→ **Exercise objective**:
Where the records below show a line containing "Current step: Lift", start copying; end with the line containing "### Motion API", and copy it too.

-- Records supplied follows --

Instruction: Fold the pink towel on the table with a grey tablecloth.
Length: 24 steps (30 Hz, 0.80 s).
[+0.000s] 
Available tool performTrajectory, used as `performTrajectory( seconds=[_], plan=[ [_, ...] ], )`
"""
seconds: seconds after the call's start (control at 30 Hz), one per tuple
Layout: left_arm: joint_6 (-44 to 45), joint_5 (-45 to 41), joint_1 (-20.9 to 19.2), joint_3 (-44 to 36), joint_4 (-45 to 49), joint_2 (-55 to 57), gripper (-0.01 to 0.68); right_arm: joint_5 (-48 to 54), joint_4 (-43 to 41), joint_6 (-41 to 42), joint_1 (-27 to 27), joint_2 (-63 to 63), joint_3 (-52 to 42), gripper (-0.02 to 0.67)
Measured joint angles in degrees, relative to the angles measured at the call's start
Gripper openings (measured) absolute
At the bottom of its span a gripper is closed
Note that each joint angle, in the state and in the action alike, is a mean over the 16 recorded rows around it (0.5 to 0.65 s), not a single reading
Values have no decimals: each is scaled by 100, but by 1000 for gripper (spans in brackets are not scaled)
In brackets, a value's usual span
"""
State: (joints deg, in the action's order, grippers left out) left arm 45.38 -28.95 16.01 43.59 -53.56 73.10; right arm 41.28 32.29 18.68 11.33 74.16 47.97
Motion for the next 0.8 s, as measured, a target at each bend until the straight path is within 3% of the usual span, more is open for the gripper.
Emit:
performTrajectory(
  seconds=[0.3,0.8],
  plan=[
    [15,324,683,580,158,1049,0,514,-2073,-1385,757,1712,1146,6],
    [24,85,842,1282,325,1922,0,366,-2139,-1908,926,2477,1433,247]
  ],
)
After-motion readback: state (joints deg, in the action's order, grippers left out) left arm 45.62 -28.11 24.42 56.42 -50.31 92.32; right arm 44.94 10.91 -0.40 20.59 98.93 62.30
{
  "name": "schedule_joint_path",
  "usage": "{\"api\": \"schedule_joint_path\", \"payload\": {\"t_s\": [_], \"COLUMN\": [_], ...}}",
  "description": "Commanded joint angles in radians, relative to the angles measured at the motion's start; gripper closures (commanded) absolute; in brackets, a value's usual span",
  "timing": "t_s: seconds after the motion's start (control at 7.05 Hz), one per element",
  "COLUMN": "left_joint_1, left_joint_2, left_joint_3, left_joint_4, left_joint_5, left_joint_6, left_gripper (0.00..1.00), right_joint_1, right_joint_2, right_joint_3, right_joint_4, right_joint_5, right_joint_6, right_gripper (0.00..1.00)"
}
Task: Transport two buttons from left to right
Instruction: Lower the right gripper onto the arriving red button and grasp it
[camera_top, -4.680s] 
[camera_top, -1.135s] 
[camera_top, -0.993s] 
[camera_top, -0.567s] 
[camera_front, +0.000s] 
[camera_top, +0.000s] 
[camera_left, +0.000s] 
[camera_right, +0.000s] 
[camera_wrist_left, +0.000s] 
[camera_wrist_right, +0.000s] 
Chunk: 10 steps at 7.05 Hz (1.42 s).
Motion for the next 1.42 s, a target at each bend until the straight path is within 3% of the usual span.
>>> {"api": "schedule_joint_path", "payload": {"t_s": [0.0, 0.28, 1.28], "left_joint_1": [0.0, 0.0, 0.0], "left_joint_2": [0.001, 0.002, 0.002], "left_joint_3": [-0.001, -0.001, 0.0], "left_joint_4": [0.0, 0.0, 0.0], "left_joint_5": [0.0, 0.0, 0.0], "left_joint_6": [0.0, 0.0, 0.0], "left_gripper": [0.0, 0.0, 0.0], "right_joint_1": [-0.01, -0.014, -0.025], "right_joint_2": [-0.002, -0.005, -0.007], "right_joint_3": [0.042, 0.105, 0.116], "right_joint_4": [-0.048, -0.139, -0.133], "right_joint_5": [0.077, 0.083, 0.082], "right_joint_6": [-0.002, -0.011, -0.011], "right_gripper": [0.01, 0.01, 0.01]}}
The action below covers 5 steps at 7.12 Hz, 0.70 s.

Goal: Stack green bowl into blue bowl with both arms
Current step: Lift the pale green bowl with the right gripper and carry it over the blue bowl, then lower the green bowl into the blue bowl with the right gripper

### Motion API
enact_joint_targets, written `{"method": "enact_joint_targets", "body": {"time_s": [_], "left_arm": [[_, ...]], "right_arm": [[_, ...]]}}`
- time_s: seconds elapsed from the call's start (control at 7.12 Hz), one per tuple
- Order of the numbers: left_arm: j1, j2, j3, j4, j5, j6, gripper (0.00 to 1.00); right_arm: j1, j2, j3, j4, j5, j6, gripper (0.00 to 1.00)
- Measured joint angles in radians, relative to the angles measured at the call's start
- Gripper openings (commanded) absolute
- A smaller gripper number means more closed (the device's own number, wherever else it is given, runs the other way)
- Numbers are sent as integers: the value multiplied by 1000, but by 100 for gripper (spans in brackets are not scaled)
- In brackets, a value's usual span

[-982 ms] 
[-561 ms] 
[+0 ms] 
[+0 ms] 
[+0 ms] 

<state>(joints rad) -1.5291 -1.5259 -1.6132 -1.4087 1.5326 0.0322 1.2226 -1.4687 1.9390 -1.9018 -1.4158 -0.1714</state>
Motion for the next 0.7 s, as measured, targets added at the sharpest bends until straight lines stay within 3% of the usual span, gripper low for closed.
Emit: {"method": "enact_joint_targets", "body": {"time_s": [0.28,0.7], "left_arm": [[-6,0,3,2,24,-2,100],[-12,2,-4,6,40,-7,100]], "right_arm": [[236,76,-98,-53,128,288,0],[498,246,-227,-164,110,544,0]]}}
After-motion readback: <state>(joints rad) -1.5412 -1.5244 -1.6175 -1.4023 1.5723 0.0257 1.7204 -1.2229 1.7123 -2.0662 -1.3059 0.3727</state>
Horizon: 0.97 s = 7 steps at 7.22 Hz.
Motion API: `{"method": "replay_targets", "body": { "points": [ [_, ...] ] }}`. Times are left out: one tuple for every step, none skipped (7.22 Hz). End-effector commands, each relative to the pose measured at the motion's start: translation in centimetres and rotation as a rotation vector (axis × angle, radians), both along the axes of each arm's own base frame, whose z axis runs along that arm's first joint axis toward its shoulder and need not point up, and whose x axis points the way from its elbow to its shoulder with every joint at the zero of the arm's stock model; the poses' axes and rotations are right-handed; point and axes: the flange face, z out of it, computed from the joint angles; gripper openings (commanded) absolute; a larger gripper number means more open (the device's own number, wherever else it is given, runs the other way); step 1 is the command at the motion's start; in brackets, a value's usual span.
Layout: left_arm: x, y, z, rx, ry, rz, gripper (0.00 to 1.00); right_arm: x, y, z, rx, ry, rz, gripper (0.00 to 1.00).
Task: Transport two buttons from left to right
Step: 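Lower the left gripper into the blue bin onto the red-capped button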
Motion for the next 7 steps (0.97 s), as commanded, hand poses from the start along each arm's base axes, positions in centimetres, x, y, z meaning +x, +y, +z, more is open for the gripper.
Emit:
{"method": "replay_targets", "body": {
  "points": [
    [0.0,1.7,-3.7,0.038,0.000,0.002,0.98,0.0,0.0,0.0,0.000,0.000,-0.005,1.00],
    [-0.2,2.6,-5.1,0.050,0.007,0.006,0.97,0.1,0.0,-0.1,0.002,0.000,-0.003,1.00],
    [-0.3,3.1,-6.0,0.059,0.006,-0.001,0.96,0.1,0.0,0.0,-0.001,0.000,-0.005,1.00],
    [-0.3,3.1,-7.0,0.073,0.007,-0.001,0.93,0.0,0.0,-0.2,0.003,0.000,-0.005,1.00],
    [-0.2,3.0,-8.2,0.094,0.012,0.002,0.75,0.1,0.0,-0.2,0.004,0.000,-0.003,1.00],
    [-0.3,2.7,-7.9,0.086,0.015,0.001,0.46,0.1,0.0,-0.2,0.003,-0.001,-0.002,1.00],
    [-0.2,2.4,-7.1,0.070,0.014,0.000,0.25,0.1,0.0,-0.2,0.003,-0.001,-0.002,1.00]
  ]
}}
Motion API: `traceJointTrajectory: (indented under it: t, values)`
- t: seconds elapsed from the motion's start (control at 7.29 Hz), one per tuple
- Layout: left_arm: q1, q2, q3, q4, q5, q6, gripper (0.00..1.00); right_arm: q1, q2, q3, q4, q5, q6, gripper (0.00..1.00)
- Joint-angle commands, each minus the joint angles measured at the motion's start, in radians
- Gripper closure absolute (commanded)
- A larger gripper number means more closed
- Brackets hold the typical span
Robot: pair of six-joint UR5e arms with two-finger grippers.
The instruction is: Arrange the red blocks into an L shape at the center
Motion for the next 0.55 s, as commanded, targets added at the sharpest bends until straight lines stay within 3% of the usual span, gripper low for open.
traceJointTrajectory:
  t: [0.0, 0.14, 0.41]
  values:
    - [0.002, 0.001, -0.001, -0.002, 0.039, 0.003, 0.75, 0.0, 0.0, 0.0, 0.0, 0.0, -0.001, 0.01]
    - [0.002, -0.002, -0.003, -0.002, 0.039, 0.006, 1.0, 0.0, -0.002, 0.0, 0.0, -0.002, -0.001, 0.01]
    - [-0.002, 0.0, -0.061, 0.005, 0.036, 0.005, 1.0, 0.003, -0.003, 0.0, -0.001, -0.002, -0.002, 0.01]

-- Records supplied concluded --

→ **Exercise solution**:
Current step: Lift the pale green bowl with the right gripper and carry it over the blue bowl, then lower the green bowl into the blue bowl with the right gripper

### Motion API

This is the complete answer to the exercise.